Yantra
Ein Yantra ist in der hinduistischen tantrischen Tradition ein heiliges geometrisches Diagramm, das als Träger für Meditation, Gebet und Visualisierung dient. Jedes Yantra ist einer Gottheit oder einer bestimmten Energie zugeordnet und bildet deren geometrische Entsprechung.
Herkunft und Etymologie
Das Sanskritwort yantra bedeutet Instrument, Werkzeug oder Träger, abgeleitet von der Wurzel yam- (halten, lenken). Yantras erscheinen in der mittelalterlichen hinduistischen tantrischen Tradition ab dem 7.-8. Jahrhundert n. u. Z. Das berühmteste ist das der Göttin Tripura Sundari zugeschriebene Sri Yantra (oder Sri Chakra), das im Lalita Sahasranama kodifiziert und im 8. Jahrhundert von Ādi Shankara kommentiert wird.
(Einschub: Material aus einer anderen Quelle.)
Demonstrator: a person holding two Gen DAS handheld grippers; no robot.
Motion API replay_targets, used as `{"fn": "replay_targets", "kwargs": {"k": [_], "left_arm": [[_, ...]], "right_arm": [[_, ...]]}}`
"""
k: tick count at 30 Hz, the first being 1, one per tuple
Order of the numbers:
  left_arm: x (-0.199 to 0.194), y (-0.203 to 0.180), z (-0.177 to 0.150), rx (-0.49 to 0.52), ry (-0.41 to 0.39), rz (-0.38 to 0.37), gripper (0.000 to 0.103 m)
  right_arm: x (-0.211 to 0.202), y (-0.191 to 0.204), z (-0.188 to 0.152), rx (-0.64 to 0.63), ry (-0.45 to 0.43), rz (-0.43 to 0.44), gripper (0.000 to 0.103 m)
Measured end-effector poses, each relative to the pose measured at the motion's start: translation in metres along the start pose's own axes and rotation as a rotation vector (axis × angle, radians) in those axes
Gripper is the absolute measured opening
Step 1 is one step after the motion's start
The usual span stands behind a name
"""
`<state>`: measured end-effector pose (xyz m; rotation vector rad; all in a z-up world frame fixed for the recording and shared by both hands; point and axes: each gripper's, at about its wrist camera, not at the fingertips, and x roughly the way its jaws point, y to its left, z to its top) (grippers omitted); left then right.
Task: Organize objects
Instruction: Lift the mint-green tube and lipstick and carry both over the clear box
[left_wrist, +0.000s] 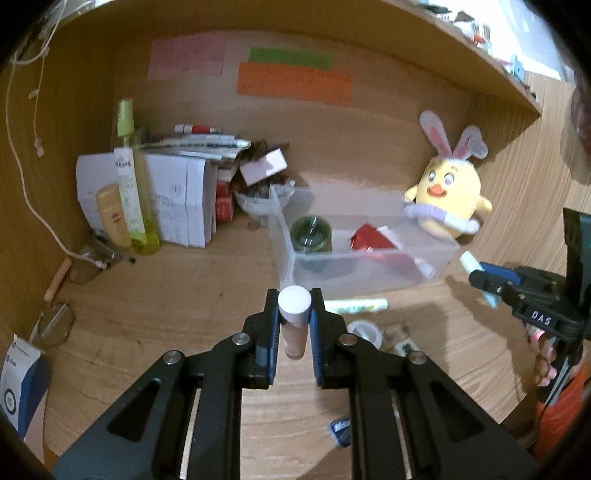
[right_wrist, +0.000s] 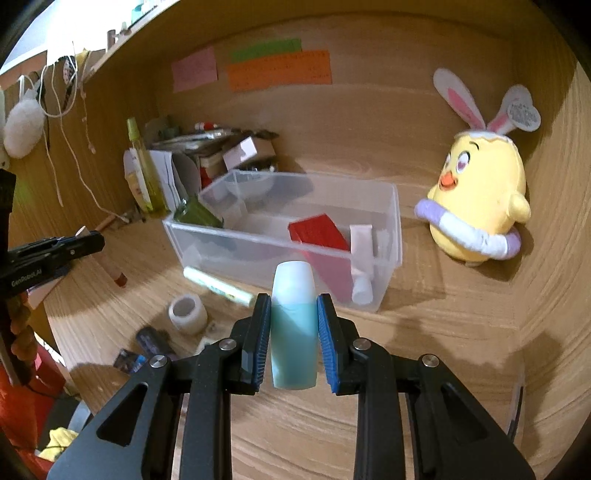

Es zeigt neun ineinander verschränkte Dreiecke (fünf mit der Spitze nach unten für Shakti, vier mit der Spitze nach oben für Shiva), umgeben von Lotus und Toren. Jede große Gottheit des hinduistischen Pantheons besitzt ihr eigenes Yantra: Ganesha-Yantra, Lakshmi-Yantra, Kali-Yantra.
Entwicklung und Tradition
Das Yantra wirkt parallel zum Mantra (Klangformel) und zur Murti (Statue) als ritueller Träger. Die südindische tantrische Schule Sri Vidya entfaltet rund um das Sri Yantra eine ausgefeilte Metaphysik: Es ist das Diagramm des Kosmos in seinem Hervortreten und seiner Rückkehr zur Quelle. Die Geometrie des Sri Yantra fasziniert noch heutige Mathematiker: Die genaue Konstruktion der neun ineinander verschachtelten Dreiecke um einen Zentrumspunkt (Bindu) bleibt eine Herausforderung der praktischen Geometrie. Universitäre Indologen (André Padoux, Le Cœur de la Yogini, 1994) haben präzise philologische Studien zu den grundlegenden tantrischen Yantra-Texten vorgelegt.
Praktische Anwendung
Die Yantra-Praxis beginnt mit seiner anhaltenden visuellen Betrachtung, oft begleitet vom Mantra der zugehörigen Gottheit. Der Praktizierende fixiert den zentralen Bindu und lässt den Blick anschließend die geometrische Struktur von außen zur Mitte hin durchwandern, wobei er das Diagramm allmählich verinnerlicht. Auf Tarotoui ist das Yantra unter den traditionellen Meditationsträgern dokumentiert. Eine gemalte oder gravierte Kopie des Sri Yantra wird in heutigen tantrisch inspirierten Praktiken verwendet, mitunter in Verbindung mit der Chakrenarbeit. Die rituelle Herstellung eines Yantras verlangt in der strengen Tradition eine Einweihung und die Einhaltung der heiligen Proportionen.
Zur Vertiefung
Das heutige populäre Yantra (als Anhänger, Aufkleber oder Tätowierung vermarktetes Sri Yantra) ist häufig von seinem ursprünglichen rituellen Rahmen losgelöst. Yantra (präzises geometrisches Diagramm) und Mandala (im Allgemeinen eher malerische Komposition) zu verwechseln, ist eine Vereinfachung: Beide gehören zu unterschiedlichen tantrischen Zusammenhängen (hinduistisch beim Yantra, vajrayāna-buddhistisch beim Mandala). Beachten Sie auch, dass die westliche Lesart des Yantras als bloßes dekoratives Objekt seine primäre rituelle Funktion verfehlt.